The Fitch ratings agency warned Tuesday that it might revise downward its notation for the United States from its current top "AAA" level if Congress does not reach agreement on raising the ceiling for the national debt.
Fitch said that failure to raise the limit in time would lead to a formal revision by Fitch of its ratings of US debt instruments, but the agency also said the risk of a US default was extremely low.
The legal ceiling for the US federal debt reached the limit of $16.394 trillion at the end of December. US lawmakers must agree on how to raise this limit within the next few weeks.
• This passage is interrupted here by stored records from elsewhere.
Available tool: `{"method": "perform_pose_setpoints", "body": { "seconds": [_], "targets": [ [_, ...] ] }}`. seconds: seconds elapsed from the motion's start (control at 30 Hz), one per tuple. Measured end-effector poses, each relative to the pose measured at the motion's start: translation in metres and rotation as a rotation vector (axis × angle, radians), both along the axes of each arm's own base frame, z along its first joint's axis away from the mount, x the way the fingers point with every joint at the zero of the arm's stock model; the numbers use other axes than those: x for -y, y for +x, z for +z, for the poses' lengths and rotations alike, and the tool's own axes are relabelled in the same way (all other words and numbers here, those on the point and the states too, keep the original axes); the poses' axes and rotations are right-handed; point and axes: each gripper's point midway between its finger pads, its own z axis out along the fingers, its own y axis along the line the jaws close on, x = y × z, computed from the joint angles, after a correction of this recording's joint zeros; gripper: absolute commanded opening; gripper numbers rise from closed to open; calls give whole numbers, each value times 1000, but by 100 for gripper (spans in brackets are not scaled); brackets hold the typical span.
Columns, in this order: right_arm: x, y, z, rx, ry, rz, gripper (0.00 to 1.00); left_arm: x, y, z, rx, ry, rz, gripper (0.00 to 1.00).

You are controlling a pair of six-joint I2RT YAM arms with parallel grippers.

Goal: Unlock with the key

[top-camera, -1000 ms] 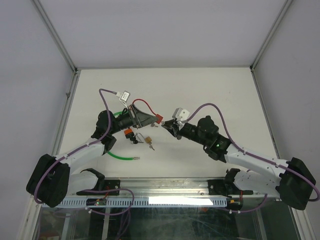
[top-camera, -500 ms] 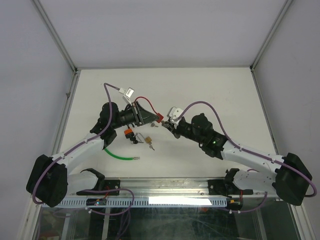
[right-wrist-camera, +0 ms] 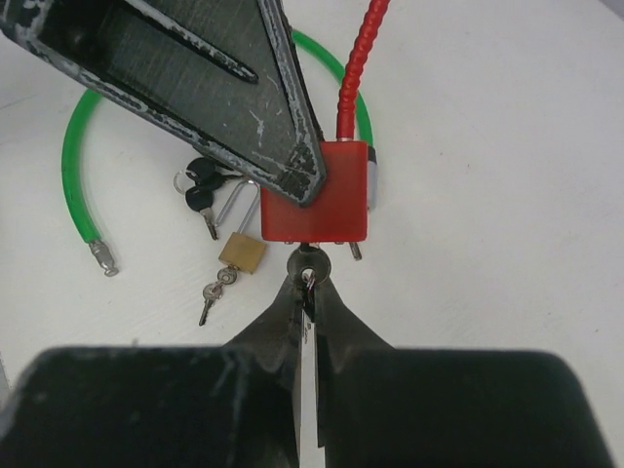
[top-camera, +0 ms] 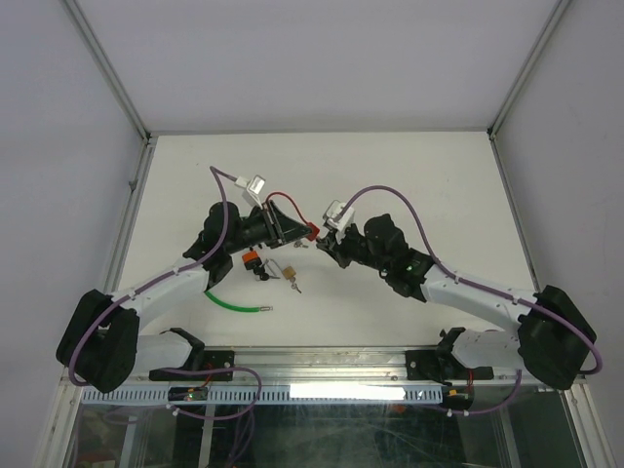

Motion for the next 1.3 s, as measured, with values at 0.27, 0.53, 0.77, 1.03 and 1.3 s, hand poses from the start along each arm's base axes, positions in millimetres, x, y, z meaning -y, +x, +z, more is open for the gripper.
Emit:
{"method": "perform_pose_setpoints", "body": {
  "seconds": [0.27, 0.53, 0.77, 1.03, 1.3],
  "targets": [
    [7, 10, -19, -87, -17, -49, 0, 1, 5, -21, -34, 64, 25, 0],
    [-1, 11, -12, -140, 64, -37, 0, 4, 12, -9, 52, 96, 9, 0],
    [-12, 4, -27, -146, 57, -27, 0, -9, 11, -22, 10, 81, 4, 0],
    [-13, -2, 2, -55, 142, -14, 13, -17, 9, 2, 0, -38, -47, 0],
    [-10, -8, 14, 4, 156, 12, 38, -19, 4, 5, -25, -66, -74, 0]
  ]
}}
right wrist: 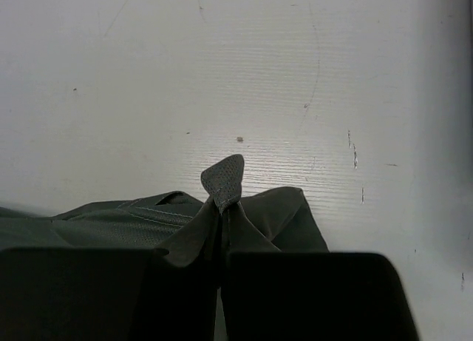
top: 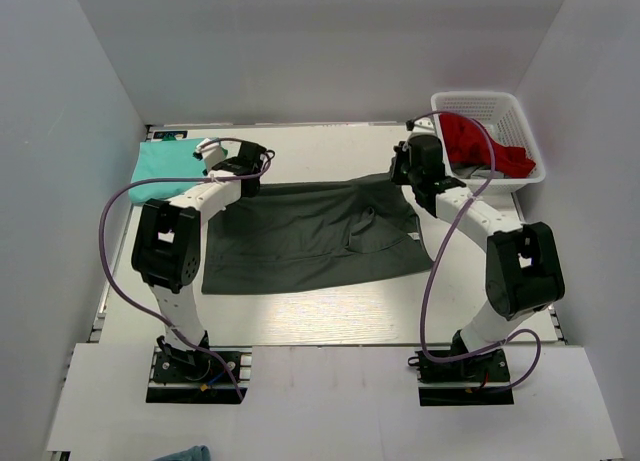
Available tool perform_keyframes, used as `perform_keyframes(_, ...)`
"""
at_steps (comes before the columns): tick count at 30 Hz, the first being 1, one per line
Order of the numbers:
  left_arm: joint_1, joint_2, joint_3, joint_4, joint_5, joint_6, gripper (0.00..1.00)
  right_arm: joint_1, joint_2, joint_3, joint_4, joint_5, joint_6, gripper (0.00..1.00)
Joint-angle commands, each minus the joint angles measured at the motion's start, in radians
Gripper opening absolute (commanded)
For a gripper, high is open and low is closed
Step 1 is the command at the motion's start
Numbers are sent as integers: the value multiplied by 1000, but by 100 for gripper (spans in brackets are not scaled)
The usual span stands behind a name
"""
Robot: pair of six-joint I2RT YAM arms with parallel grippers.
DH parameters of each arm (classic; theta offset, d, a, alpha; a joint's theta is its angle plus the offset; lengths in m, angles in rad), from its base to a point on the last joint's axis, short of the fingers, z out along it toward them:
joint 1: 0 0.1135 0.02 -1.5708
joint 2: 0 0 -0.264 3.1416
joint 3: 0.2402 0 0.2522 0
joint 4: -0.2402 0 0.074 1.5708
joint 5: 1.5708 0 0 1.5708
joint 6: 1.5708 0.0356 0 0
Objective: Fold and stack the t-shirts
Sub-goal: Fold the other side of the tshirt into a rectangle
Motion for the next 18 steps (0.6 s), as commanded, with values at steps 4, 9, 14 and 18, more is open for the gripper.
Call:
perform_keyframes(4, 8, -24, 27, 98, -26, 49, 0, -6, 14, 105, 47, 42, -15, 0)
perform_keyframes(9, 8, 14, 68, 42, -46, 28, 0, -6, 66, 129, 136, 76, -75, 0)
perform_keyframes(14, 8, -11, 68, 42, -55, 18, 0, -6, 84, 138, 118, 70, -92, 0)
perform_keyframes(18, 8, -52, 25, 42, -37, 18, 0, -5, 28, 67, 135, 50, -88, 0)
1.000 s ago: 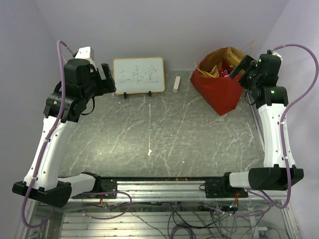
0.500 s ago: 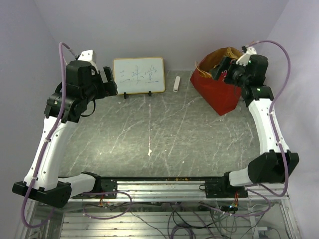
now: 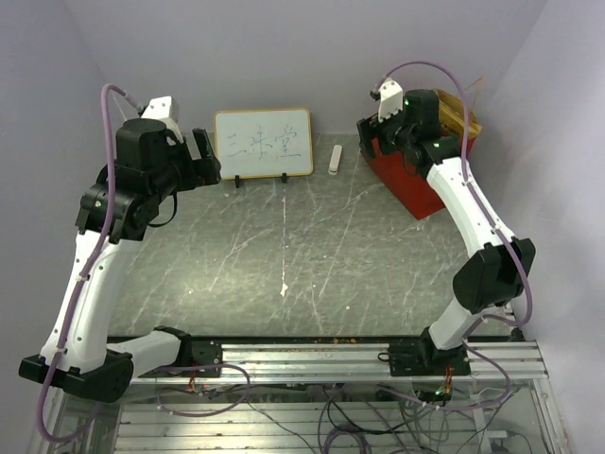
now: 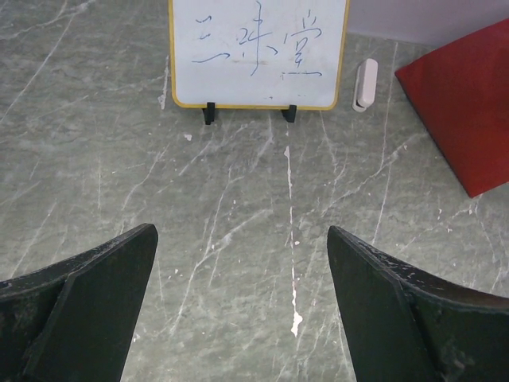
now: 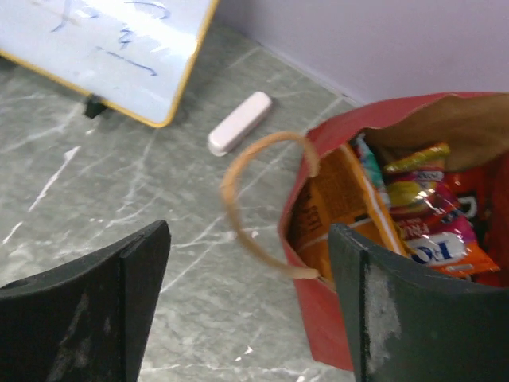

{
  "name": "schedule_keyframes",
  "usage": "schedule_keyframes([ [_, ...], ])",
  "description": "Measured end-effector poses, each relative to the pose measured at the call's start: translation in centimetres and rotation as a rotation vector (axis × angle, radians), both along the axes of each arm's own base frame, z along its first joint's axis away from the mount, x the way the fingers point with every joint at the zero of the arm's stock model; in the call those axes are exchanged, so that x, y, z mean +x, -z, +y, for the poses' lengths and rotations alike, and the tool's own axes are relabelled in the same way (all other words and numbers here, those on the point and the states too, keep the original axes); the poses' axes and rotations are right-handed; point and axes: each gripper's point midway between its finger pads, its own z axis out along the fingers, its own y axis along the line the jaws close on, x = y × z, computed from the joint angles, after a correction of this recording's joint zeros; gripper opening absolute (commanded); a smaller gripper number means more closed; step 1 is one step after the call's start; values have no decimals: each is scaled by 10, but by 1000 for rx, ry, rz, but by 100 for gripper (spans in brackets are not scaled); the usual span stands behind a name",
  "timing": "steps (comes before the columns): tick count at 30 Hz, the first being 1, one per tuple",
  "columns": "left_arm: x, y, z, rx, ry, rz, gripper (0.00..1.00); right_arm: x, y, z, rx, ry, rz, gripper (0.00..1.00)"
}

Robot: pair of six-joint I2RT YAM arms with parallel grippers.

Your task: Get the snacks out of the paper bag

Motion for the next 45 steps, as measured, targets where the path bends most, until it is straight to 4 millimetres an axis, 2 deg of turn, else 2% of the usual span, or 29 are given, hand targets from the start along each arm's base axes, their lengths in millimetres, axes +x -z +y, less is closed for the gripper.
schedule_keyframes([
  [3,-3,-2,1,-1,0,-5,100,13,-5,-9,-77,45,-21,65],
  [5,-4,-3,1,-3,0,-8,100,16,-5,-13,-126,75,-34,49],
  [8,-4,-3,1,-3,1,-7,99,11,0,-6,-195,85,-28,12],
  [10,-4,-3,0,-5,4,-6,98,6,4,-1,-223,94,-11,0],
  [14,-5,-1,-1,-8,11,0,98,1,6,5,-247,138,16,0],
  [18,-7,-2,-3,-21,18,6,97,-14,6,14,-269,183,45,0],
  [24,-7,-7,-8,-45,34,6,95,-55,24,48,-316,167,129,0],
  [28,-6,-2,-13,-63,46,34,94,-81,30,72,-317,141,173,0],
  [34,-8,8,-20,-91,59,84,93,-125,28,102,-278,90,217,0],
  [37,-10,7,-23,-114,65,91,93,-145,25,124,-242,48,222,0],
  [40,-11,7,-24,-131,64,96,93,-168,23,156,-191,-20,235,0],
  [42,-13,7,-24,-138,60,99,88,-179,20,176,-151,-58,245,0],
  [45,-19,7,-21,-144,47,108,93,-191,14,211,-51,-119,266,0],
])
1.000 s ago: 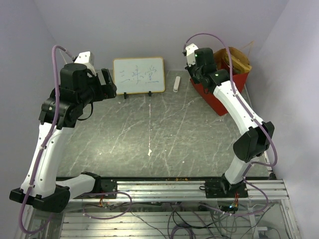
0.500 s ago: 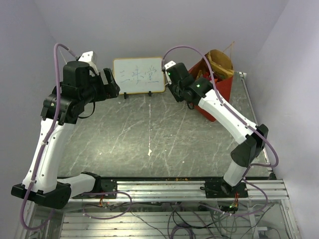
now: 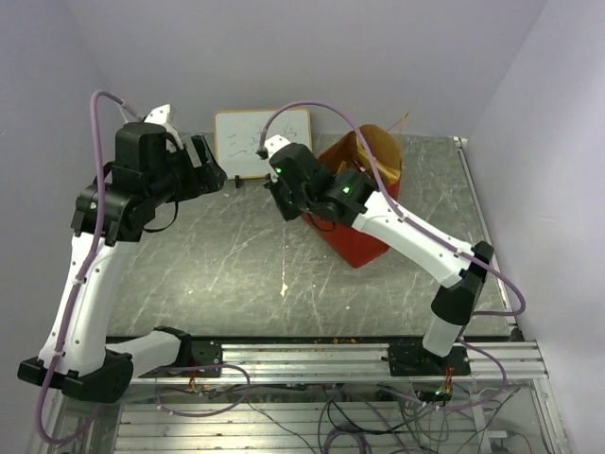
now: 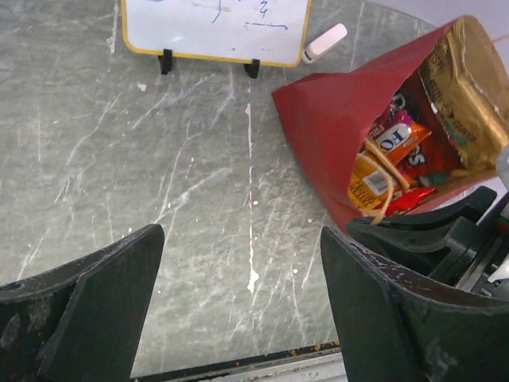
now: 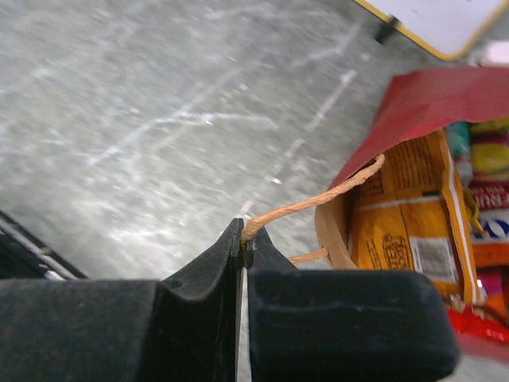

Otherwise the United States will be unable to borrow to pay its bills.
The United States found itself in a similar situation in August 2011. Deadlock within Congress caused one of the other top three rating agencies, Standard&Poor's, to downgrade its top-notch rating for US debt.
Fitch commented that the method of placing a ceiling on the amount of debt was an inefficient and potentially dangerous way of achieving budget discipline.
Fitch, together with the third agency which still rates US debt at "AAA", Moody's, has already warned that this notation has a "negative" outlook, meaning that it is likely to be downgraded in the medium term.
Fitch warned that in the absence of a credible plan to reduce the debt and to support economic recovery, it would downgrade its rating for the United States later this year even if a crisis over the debt ceiling is averted in the short term.